A linear code of length n and rank k is a linear subspace C with dimension k of the vector space $\mathbb{F}_q^n$ where $\mathbb{F}_q$ is the finite field with q elements. Such a code with parameter q is called a q-ary code (e.g., when q = 5, the code is a 5-ary code). If q = 2 or q = 3, the code is described as a binary code, or a ternary code.

[edit] Properties

As a linear subspace of $\mathbb{F}_q^n$ , the entire code C (which may be very large) may be represented as the span of a minimal set of codewords (known as a basis in linear algebra). These basis codewords are often collated in the rows of a matrix known as a generating matrix for the code C.

The subspace definition also guarantees that the minimum Hamming distance d between any given codeword c₀ and the other codewords c ≠ c₀ is constant. Since the difference c − c₀ of two codewords in C is also a codeword (i.e., an element of the subspace C), and d(c, c₀) = d(c − c₀, 0), we see that

$\min_{c \in C,\ c \neq c_0}d(c,c_0)=\min_{c \in C, c \neq c_0}d(c-c_0, 0)=\min_{c \in C, c \neq 0}d(c, 0).$

[edit] Popular notation

Codes in general are often denoted by the letter C. A linear code of length n, of rank k (i.e., having k code words in its basis and k rows in its generating matrix), and of minimum Hamming weight d is referred to as an (n, k, d) code.

Remark. This (n, k, d) notation should not be confused with the [n, r, d] notation used to denote a non-linear code of length n, size r (i.e., having r code words), and minimum Hamming distance d.

[edit] Examples

Some examples of linear codes include:

Repetition codes
Parity codes
Cyclic codes
Hamming code
Golay code, both the binary and ternary versions
Reed-Solomon codes
BCH code
Reed-Muller codes

[edit] Uses

Binary linear codes (refer to formal definition above) are ubiquitous in electronic devices and digital storage media. For example the Reed-Solomon code is used to store digital data on a compact disc.

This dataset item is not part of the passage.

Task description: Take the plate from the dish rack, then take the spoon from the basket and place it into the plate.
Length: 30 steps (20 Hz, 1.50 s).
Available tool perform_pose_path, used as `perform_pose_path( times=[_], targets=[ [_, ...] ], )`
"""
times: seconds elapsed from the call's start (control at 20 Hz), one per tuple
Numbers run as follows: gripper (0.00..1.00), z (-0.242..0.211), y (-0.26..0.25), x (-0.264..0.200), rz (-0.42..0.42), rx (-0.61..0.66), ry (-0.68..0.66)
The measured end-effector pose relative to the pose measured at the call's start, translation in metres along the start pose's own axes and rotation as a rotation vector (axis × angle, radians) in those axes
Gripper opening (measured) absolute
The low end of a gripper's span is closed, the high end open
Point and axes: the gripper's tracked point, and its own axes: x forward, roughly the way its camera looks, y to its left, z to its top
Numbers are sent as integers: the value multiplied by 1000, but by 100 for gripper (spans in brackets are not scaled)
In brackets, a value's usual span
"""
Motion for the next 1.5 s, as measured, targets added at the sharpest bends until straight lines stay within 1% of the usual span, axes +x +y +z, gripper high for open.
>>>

[edit] Sphere packings and lattices

Block codes are tied to the sphere packing problem which has received some attention over the years. In two dimensions, it is easy to visualize. Take a bunch of pennies flat on the table and push them together. The result is a hexagon pattern like a bee's nest. But block codes rely on more dimensions which cannot easily be visualized. The powerful Golay code used in deep space communications uses 24 dimensions. If used as a binary code (which it usually is,) the dimensions refer to the length of the codeword as defined above.

The theory of coding uses the N-dimensional sphere model. For example, how many pennies can be packed into a circle on a tabletop or in 3 dimensions, how many marbles can be packed into a globe. Other considerations enter the choice of a code. For example, hexagon packing into the constraint of a rectangular box will leave empty space at the corners. As the dimensions get larger, the percentage of empty space grows smaller. But at certain dimensions, the packing uses all the space and these codes are the so called perfect codes. There are very few of these codes.

Another item which is often overlooked is the number of neighbors a single codeword may have. Again, let's use pennies as an example. First we pack the pennies in a rectangular grid. Each penny will have 4 near neighbors (and 4 at the corners which are farther away). In a hexagon, each penny will have 6 near neighbors. When we increase the dimensions, the number of near neighbors increases very rapidly.

The result is the number of ways for noise to make the receiver choose a neighbor (hence an error) grows as well. This is a fundamental limitation of block codes, and indeed all codes. It may be harder to cause an error to a single neighbor, but the number of neighbors can be large enough so the total error probability actually suffers.